In [1]:
import pandas as pd
import geopandas as gpd
import json
import urllib.request
from pathlib import Path

# Build a master list of ZIP Codes

ZIP Codes change frequently, so this is challenging, and they aren't authoritatively documented in any public resource we know about. 
We'll merge together two sources, GeoNames, and a ZIP Code Business Patters (ZBP) dataset, to get the biggest list of potential ZIPs we'd need to map to a ZCTA. 

## GeoNames

The good thing about GeoNames is that each ZIP is assigned a latitude/longitude. It's not clear how those were assigned, which is a liability for this entire process, but we'll hope that they are accurate and, for ZIPs that are not ZCTAs, we'll try to locate the GeoNames coordinate in a ZCTA geometry (below).

In [2]:
gn = pd.read_csv('geonames_us_zips.csv', dtype={
    'zip': 'object',
    'county_fips': 'object'
})
gn['source'] = 'geonames'

# We know that GeoNames includes military and diplomatic ZIP Codes and ZIP Codes in the Marshall Islands, none of which have ZCTAs. 
# drop those now so we can avoid the trouble. We'll include other US Island Area postal codes, too, in case we run this with a new file.
# Puerto Rico DOES have ZCTAs
NON_ZCTA_POSTAL_ABBRS = ['AS', 'GU', 'MP', 'VI', 'FM', 'MH', 'PW', 'AA', 'AE', 'AP']
gn = gn[(gn['stusab'].notna()) & (~gn['stusab'].isin(NON_ZCTA_POSTAL_ABBRS))]
gn.head()

Unnamed: 0,country,zip,city,state,stusab,county,county_fips,community,community_code,latitude,longitude,accuracy,source
0,US,99553,Akutan,Alaska,AK,Aleutians East,13,,,54.143,-165.7854,1.0,geonames
1,US,99571,Cold Bay,Alaska,AK,Aleutians East,13,,,55.1858,-162.7211,1.0,geonames
2,US,99583,False Pass,Alaska,AK,Aleutians East,13,,,54.8542,-163.4113,1.0,geonames
3,US,99612,King Cove,Alaska,AK,Aleutians East,13,,,55.0628,-162.3056,1.0,geonames
4,US,99661,Sand Point,Alaska,AK,Aleutians East,13,,,55.3192,-160.4914,1.0,geonames


## ZIP Code Business Patterns

The Census Bureau's ZIP Code Business Patterns was the original dataset we wanted to integrate with other data collected at the ZBP level. 
We'll get a bit of data from that program to give us a list of ZIP Codes that "matter".  The specific query doesn't matter much.
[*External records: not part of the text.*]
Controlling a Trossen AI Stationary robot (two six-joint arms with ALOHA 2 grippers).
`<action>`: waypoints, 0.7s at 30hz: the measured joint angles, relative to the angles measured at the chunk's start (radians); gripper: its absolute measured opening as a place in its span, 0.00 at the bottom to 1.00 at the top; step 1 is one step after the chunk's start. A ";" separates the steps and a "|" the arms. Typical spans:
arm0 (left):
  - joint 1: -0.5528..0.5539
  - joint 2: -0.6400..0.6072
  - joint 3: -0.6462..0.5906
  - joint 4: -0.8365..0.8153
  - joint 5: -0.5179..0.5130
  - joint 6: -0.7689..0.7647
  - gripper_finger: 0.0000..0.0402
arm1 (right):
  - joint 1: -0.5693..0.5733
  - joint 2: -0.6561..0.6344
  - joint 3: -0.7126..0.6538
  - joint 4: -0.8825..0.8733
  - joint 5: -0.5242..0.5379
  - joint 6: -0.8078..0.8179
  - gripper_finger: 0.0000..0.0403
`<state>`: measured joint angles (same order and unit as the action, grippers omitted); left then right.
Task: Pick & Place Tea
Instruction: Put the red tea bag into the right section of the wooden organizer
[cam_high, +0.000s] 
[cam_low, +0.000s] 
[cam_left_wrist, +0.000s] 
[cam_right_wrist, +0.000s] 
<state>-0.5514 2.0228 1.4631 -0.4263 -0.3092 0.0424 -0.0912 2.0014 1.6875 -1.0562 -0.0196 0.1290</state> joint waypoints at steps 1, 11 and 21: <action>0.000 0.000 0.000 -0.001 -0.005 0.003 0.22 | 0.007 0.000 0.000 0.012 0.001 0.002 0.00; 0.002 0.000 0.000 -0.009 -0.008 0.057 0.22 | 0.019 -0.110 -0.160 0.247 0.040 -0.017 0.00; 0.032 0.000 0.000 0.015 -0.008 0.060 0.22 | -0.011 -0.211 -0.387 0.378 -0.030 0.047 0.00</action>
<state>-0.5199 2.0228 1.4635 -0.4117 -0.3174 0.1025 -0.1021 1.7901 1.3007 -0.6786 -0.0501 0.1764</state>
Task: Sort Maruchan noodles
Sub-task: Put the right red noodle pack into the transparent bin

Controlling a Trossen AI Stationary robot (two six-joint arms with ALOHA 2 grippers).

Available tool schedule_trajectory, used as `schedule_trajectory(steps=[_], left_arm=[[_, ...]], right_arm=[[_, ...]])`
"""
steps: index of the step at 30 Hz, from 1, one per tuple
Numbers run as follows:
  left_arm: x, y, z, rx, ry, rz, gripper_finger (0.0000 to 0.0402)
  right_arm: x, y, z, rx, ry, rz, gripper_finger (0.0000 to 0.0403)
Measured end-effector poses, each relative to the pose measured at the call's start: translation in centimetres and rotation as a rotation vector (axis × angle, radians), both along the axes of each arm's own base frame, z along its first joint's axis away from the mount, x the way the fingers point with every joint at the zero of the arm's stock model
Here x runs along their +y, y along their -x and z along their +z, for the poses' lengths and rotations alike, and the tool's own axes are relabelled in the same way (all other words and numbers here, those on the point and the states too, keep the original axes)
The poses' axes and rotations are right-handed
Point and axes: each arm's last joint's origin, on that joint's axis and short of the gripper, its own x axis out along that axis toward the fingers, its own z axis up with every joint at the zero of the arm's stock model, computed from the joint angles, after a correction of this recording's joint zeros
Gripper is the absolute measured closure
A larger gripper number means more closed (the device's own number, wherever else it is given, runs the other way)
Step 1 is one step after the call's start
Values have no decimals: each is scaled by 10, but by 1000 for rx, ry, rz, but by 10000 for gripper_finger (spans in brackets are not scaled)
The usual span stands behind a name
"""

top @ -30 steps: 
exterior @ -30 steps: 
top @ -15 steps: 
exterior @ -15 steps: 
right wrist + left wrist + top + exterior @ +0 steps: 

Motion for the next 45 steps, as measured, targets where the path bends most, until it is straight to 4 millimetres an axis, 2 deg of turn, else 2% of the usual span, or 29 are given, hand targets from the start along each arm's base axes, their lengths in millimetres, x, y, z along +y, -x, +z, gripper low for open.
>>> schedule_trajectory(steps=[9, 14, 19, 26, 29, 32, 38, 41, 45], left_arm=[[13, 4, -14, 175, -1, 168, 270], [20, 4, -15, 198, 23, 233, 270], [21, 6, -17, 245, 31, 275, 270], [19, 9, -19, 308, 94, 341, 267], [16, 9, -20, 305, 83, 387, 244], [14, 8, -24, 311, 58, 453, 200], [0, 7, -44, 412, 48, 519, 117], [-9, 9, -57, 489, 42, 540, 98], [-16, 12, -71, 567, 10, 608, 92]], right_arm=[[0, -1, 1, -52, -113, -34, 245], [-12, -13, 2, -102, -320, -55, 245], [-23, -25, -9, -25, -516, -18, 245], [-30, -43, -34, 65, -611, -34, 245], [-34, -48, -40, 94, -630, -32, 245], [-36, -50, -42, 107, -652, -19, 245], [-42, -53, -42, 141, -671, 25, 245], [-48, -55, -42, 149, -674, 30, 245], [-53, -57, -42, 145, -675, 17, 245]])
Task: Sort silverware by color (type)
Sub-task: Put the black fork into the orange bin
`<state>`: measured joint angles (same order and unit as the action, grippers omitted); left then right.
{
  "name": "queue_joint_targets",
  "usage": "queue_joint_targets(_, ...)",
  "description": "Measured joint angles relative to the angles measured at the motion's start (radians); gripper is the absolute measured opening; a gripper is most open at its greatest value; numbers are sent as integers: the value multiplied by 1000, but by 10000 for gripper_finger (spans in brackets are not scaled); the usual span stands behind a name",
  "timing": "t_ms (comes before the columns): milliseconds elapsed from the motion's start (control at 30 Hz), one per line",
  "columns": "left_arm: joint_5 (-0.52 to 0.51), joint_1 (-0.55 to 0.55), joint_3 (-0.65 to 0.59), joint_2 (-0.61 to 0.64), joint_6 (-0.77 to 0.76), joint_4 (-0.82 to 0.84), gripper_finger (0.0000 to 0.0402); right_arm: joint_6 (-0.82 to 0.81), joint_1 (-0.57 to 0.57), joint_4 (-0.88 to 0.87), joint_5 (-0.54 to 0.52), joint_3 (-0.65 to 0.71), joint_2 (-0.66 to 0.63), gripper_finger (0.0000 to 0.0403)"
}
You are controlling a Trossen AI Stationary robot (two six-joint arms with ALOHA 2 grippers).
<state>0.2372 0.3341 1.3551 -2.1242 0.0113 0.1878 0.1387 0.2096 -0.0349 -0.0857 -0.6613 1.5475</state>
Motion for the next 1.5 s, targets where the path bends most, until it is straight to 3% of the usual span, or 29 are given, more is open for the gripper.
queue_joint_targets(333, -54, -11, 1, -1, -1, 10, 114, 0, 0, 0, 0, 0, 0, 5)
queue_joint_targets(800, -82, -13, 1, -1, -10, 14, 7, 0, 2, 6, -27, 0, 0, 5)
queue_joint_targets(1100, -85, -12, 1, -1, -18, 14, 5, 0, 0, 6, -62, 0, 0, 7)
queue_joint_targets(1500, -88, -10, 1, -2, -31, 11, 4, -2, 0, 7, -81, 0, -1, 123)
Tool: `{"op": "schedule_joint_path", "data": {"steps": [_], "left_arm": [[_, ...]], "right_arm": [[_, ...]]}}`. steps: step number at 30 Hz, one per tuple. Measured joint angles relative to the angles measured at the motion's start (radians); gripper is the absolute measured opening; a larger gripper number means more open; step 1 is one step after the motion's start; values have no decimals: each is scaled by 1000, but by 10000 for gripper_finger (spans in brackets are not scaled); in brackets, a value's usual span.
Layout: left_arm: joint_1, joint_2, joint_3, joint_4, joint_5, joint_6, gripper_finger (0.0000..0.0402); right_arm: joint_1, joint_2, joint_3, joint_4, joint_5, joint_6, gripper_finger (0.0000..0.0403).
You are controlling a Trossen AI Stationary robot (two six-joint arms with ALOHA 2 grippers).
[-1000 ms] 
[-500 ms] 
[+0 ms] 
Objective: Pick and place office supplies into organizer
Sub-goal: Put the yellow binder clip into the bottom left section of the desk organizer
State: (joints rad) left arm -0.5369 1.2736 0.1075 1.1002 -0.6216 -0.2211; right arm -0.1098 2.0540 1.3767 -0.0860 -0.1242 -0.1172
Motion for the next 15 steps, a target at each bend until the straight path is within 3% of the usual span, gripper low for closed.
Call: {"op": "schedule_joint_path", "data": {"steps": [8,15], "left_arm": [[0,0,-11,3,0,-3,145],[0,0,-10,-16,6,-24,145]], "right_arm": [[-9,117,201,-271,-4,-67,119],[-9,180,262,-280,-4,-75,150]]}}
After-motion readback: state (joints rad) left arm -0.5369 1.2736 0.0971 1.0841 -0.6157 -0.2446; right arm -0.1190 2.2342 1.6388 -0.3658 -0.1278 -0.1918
We set the `NAICS2017` and `EMPSZES` predicates to values indicating summary statistics, so that we only get back one row per ZIP. 


In [3]:
request = urllib.request.urlopen('https://api.census.gov/data/2018/zbp?get=NAME,ZIPCODE,ESTAB&NAICS2017=00&EMPSZES=001')
data = request.read() 
raw_zbp_data = json.loads(data.decode(request.info().get_content_charset()))
zbp = pd.DataFrame(data=raw_zbp_data[1:],columns=raw_zbp_data[0])
zbp.head()

Unnamed: 0,NAME,ZIPCODE,ESTAB,NAICS2017,EMPSZES
0,"ZIP 01001 (Agawam, MA)",1001,473,0,1
1,"ZIP 01002 (Amherst, MA)",1002,539,0,1
2,"ZIP 01007 (Belchertown, MA)",1007,222,0,1
3,"ZIP 01550 (Southbridge, MA)",1550,316,0,1
4,"ZIP 01003 (Amherst, MA)",1003,20,0,1


In [4]:
# we don't need all this data
# from GeoNames, we'll use 'zip', 'city', 'stusab', 'latitude', 'longitude' -- for context, and to position ZIPs in ZCTAs
# from ZBP so we'll only merge the ZIPCODE and NAME -- for context
master_zip = gn[['zip', 'city', 'stusab', 'latitude', 'longitude', 'source']].merge(zbp[['ZIPCODE', 'NAME']],left_on='zip', right_on='ZIPCODE',how='outer')


In [5]:
master_zip = master_zip.rename(columns={
    'zip': 'geonames_zip',
    'ZIPCODE': 'zbp_zip',
    'NAME': 'zbp_title'
})
master_zip['zip_code'] = master_zip.apply(lambda x: x['geonames_zip'] if not pd.isnull(x['geonames_zip']) else x['zbp_zip'],axis=1)
master_zip['source'] = master_zip['source'].fillna('zbp')

## ZCTAs

The TIGER ZCTA shapefile provides us with a master list of ZCTAs and their geometries (boundaries). This requires `tl_2019_us_zcta510.zip`, a 500MB shapefile, which is larger than we can store in GitHub.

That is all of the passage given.